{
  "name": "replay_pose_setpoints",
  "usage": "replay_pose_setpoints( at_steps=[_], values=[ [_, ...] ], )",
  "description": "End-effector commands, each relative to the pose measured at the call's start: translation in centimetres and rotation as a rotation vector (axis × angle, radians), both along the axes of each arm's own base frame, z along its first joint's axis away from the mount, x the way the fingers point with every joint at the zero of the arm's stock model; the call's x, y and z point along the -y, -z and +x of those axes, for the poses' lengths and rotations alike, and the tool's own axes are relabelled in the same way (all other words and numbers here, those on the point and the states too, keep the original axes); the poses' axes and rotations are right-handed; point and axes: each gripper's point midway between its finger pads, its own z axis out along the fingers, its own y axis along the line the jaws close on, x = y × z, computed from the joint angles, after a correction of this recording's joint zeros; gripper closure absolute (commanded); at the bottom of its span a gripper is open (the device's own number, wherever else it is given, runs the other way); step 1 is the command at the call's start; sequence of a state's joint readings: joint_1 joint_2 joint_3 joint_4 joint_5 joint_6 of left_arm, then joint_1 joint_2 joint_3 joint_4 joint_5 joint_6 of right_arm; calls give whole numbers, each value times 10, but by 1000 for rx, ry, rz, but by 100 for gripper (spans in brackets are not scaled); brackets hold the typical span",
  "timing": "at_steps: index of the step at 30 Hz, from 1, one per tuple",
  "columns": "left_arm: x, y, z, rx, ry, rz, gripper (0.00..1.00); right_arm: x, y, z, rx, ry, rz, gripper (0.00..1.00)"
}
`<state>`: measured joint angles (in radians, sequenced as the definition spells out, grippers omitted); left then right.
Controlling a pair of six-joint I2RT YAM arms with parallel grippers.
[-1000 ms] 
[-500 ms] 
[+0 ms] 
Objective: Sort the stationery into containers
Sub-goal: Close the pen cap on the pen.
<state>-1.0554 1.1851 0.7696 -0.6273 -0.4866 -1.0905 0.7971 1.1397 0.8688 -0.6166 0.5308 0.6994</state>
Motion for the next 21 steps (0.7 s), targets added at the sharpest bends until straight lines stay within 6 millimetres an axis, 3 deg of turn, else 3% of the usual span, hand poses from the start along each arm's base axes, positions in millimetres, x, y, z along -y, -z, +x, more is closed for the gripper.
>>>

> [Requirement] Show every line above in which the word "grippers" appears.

> [Solution to this exercise]
`<state>`: measured joint angles (in radians, sequenced as the definition spells out, grippers omitted); left then right.
Controlling a pair of six-joint I2RT YAM arms with parallel grippers.

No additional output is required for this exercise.